- **EXERCISE DESCRIPTION**
Locate the line containing "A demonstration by" in the data below. Reproduce it and every following line up to the end, exactly as given.

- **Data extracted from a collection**
....................

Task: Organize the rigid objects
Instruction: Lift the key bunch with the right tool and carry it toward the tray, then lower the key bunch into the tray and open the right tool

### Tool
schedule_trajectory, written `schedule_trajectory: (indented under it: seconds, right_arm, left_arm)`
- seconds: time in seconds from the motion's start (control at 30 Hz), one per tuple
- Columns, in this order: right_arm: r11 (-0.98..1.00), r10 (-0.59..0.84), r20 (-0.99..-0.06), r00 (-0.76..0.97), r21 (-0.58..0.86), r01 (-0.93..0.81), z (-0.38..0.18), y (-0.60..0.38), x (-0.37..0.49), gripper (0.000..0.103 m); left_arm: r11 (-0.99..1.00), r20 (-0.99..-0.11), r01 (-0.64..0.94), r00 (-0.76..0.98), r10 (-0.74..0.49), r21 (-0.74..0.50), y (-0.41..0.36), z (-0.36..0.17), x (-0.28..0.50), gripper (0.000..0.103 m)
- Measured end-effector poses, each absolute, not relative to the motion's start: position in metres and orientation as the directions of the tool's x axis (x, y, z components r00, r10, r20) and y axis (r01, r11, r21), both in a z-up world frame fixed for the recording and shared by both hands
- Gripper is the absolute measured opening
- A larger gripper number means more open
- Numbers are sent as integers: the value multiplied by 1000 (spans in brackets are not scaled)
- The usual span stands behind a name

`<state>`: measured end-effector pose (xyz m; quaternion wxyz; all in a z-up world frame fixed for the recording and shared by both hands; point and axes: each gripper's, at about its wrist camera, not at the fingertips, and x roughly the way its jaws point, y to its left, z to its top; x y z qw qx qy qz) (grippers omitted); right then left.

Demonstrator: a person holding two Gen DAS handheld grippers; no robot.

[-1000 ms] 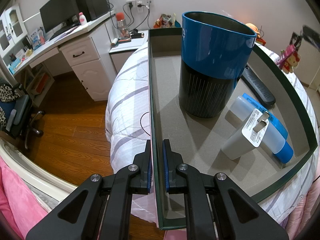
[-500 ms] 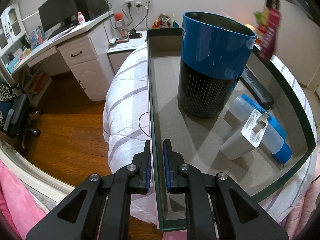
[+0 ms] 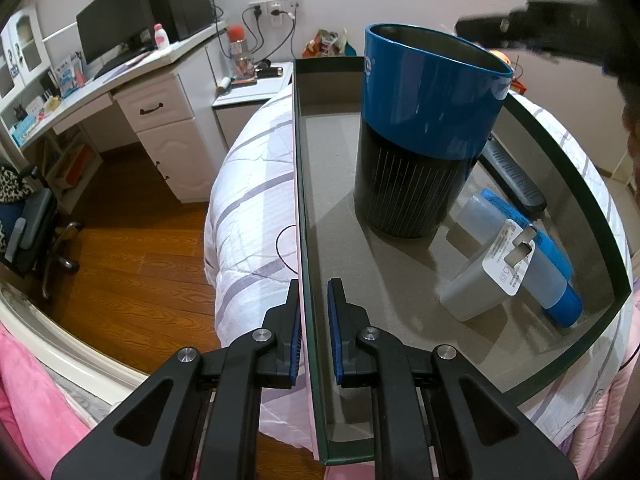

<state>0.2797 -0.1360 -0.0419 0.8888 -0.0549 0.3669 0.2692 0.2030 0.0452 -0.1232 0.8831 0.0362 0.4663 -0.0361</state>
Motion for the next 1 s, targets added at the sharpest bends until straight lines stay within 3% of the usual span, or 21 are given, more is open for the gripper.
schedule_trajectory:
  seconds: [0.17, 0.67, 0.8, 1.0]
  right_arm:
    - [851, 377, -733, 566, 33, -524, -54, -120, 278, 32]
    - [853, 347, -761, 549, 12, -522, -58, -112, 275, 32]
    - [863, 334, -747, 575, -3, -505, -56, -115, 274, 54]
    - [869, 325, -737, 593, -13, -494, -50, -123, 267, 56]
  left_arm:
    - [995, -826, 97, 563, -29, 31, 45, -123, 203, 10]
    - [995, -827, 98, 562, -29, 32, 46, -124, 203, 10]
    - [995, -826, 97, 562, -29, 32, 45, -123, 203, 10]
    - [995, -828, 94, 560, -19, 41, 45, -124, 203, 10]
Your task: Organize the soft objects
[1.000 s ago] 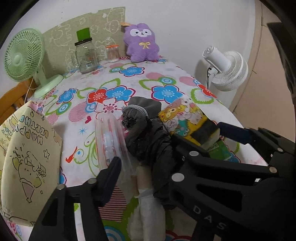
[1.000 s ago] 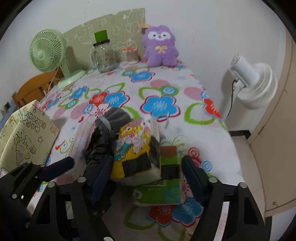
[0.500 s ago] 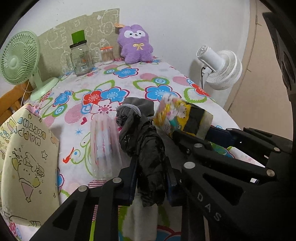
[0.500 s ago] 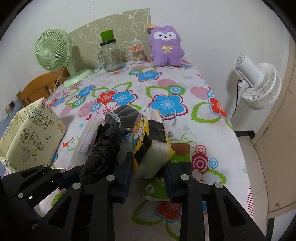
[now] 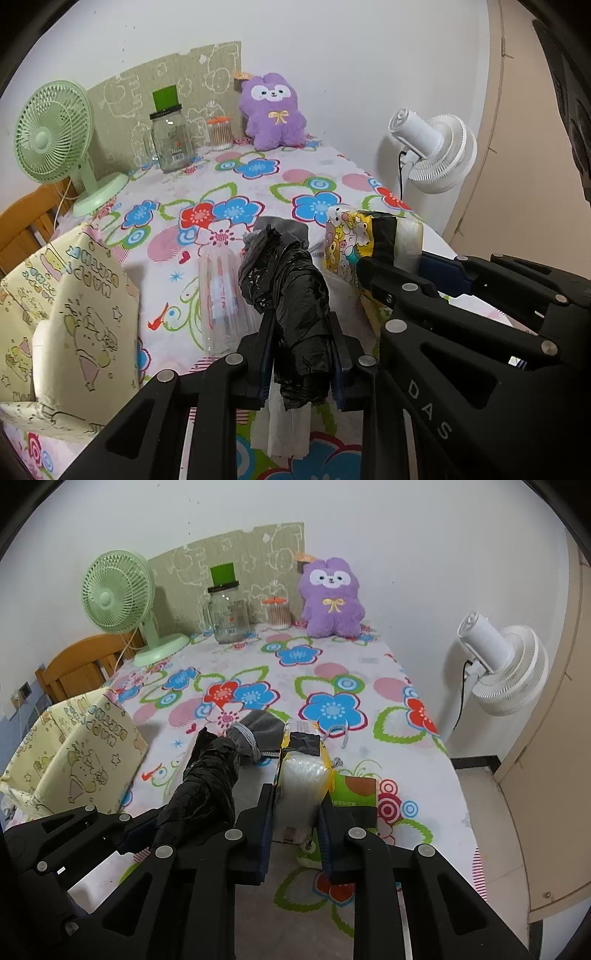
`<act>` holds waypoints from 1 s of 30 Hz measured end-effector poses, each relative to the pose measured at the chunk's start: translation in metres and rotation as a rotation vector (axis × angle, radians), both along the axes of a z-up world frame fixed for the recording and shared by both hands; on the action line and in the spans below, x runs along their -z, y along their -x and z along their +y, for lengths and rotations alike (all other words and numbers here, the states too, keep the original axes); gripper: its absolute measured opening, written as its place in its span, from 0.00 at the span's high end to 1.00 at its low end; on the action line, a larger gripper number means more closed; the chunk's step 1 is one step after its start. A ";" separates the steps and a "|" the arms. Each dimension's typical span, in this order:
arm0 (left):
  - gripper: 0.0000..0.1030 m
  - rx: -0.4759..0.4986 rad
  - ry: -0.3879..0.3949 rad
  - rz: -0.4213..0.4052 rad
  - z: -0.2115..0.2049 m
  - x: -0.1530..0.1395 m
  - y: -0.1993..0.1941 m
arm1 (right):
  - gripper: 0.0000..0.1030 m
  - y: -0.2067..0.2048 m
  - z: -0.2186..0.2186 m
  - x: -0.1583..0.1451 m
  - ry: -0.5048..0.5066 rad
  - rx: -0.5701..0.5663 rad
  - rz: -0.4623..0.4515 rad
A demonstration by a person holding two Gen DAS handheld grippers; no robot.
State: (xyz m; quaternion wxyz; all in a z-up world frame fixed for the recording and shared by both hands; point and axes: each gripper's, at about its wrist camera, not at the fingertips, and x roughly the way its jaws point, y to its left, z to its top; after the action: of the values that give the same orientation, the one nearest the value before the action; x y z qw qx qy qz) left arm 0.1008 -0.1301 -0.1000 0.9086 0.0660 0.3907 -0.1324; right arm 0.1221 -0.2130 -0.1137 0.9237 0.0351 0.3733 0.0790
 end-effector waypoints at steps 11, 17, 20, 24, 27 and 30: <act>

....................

- **SOLUTION**
A demonstration by a person holding two Gen DAS handheld grippers; no robot.
State: (xyz m; quaternion wxyz; all in a z-up world frame fixed for the recording and shared by both hands; point and axes: each gripper's, at about its wrist camera, not at the fingertips, and x roughly the way its jaws point, y to its left, z to its top; after the action: of the values that give the same orientation, the one nearest the value before the action; x y z qw qx qy qz) left arm 0.1008 -0.1301 -0.1000 0.9086 0.0660 0.3907 -0.1324; right arm 0.1221 -0.2130 -0.1137 0.9237 0.0351 0.3733 0.0790
 end-effector waypoints at steps 11, 17, 20, 24, 27 and 30: <act>

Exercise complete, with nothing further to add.